REQUIREMENT
Copy out the listing below, keeping every character as is.

DATA

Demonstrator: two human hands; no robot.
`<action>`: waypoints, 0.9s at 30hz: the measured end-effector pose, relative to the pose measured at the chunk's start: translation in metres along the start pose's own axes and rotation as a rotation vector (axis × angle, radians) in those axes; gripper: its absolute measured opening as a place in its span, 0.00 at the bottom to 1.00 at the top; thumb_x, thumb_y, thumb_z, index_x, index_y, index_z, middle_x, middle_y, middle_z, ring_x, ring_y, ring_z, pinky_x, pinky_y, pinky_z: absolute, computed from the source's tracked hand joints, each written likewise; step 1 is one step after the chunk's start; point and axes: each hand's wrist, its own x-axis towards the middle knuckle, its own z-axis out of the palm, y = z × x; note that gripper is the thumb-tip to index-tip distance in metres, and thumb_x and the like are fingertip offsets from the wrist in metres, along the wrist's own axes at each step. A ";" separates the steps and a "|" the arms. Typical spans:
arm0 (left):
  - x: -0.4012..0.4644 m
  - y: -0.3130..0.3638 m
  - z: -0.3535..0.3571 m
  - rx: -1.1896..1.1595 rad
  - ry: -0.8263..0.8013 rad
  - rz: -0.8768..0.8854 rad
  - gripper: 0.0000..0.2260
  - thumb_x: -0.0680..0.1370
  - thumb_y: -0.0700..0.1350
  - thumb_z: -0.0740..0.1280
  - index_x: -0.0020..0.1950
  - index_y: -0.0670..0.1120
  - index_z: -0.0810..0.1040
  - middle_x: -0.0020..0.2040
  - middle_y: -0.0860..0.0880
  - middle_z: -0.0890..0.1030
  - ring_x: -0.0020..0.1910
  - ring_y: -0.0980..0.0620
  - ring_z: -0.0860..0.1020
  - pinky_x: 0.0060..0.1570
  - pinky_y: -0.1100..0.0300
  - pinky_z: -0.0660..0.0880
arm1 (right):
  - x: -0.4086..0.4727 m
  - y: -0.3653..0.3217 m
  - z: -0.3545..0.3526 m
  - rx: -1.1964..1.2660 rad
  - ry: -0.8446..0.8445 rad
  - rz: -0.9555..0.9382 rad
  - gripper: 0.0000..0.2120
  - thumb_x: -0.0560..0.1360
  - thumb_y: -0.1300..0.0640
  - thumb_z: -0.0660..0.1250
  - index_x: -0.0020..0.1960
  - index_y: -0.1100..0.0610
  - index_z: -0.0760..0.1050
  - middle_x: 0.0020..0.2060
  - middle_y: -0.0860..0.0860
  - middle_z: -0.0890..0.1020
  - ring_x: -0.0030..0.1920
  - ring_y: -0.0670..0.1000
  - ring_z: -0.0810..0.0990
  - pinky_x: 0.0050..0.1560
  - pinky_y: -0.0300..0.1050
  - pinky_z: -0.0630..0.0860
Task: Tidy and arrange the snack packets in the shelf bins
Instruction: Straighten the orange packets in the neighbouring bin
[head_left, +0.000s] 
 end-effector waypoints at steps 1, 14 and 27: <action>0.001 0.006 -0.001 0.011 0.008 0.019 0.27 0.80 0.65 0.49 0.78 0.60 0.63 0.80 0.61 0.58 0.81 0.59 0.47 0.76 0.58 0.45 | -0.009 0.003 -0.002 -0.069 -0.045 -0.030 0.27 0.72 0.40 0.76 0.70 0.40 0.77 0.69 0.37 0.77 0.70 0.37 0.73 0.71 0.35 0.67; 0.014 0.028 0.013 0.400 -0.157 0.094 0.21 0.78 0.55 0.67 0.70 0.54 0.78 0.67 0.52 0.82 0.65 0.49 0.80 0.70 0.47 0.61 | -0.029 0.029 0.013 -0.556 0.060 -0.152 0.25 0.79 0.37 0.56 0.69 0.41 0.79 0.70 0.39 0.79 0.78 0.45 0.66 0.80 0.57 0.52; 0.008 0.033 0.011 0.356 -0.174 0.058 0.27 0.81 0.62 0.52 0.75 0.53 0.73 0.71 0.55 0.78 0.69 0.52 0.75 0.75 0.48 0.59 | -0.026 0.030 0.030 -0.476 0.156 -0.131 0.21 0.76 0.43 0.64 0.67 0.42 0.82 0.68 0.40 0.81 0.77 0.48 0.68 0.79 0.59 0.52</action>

RESPONSE AREA
Demonstrator: two human hands; no robot.
`<action>`: waypoints, 0.9s at 30hz: the measured end-effector pose, relative to the pose measured at the chunk's start: translation in metres along the start pose's own axes and rotation as a rotation vector (axis × angle, radians) in those axes; gripper: its absolute measured opening as a place in its span, 0.00 at the bottom to 1.00 at the top; thumb_x, thumb_y, thumb_z, index_x, index_y, index_z, middle_x, middle_y, middle_z, ring_x, ring_y, ring_z, pinky_x, pinky_y, pinky_z: absolute, computed from the source's tracked hand joints, each written likewise; step 1 is one step after the chunk's start; point and axes: each hand's wrist, its own x-axis towards the middle knuckle, its own z-axis out of the palm, y = z × x; note that gripper is the thumb-tip to index-tip distance in metres, and thumb_x and the like are fingertip offsets from the wrist in metres, along the wrist's own axes at each step. A ";" separates the steps and a "|" the arms. Typical spans:
arm0 (left):
  - x: -0.4012..0.4644 m
  - y: -0.3130..0.3638 m
  - z: -0.3535..0.3571 m
  - rx: -1.1896..1.1595 rad
  - ry: -0.8263..0.8013 rad
  - rz: -0.8768..0.8854 rad
  - gripper: 0.0000..0.2260
  - thumb_x: -0.0680..0.1370
  - thumb_y: -0.0700..0.1350
  - thumb_z: -0.0740..0.1280
  - index_x: -0.0020..0.1950
  - index_y: -0.0670..0.1120
  - index_z: -0.0810..0.1040
  - middle_x: -0.0020..0.2040
  - middle_y: -0.0860..0.0880
  - middle_z: -0.0890..0.1030
  - ring_x: -0.0020..0.1910
  - ring_y: -0.0980..0.0620
  - ring_z: -0.0860..0.1020
  - pinky_x: 0.0060..0.1570
  - pinky_y: -0.1100..0.0300
  - pinky_z: -0.0660..0.0880
arm1 (right):
  - x: -0.4086..0.4727 m
  - y: -0.3653..0.3217 m
  - z: -0.3545..0.3526 m
  - rx: -1.1964..1.2660 rad
  - ry: -0.8446..0.8445 rad
  - rz: -0.9555..0.9382 rad
  - gripper: 0.0000..0.2120
  - thumb_x: -0.0560..0.1360
  - thumb_y: -0.1300..0.0640
  - thumb_z: -0.0660..0.1250
  - index_x: -0.0020..0.1960
  - index_y: -0.1100..0.0610
  - index_z: -0.0760..0.1050
  - middle_x: 0.0020..0.2060
  - middle_y: -0.0860..0.0860
  - middle_z: -0.0890..0.1020
  - ring_x: -0.0030..0.1920
  - ring_y: -0.0670..0.1000
  - ring_z: -0.0810..0.0990
  - pinky_x: 0.0050..0.1560
  - pinky_y: -0.0300..0.1050
  - pinky_z: -0.0630..0.0860
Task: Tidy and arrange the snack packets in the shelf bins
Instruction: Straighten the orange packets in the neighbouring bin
[head_left, +0.000s] 
 end-effector waypoints at steps 1, 14 and 27: <action>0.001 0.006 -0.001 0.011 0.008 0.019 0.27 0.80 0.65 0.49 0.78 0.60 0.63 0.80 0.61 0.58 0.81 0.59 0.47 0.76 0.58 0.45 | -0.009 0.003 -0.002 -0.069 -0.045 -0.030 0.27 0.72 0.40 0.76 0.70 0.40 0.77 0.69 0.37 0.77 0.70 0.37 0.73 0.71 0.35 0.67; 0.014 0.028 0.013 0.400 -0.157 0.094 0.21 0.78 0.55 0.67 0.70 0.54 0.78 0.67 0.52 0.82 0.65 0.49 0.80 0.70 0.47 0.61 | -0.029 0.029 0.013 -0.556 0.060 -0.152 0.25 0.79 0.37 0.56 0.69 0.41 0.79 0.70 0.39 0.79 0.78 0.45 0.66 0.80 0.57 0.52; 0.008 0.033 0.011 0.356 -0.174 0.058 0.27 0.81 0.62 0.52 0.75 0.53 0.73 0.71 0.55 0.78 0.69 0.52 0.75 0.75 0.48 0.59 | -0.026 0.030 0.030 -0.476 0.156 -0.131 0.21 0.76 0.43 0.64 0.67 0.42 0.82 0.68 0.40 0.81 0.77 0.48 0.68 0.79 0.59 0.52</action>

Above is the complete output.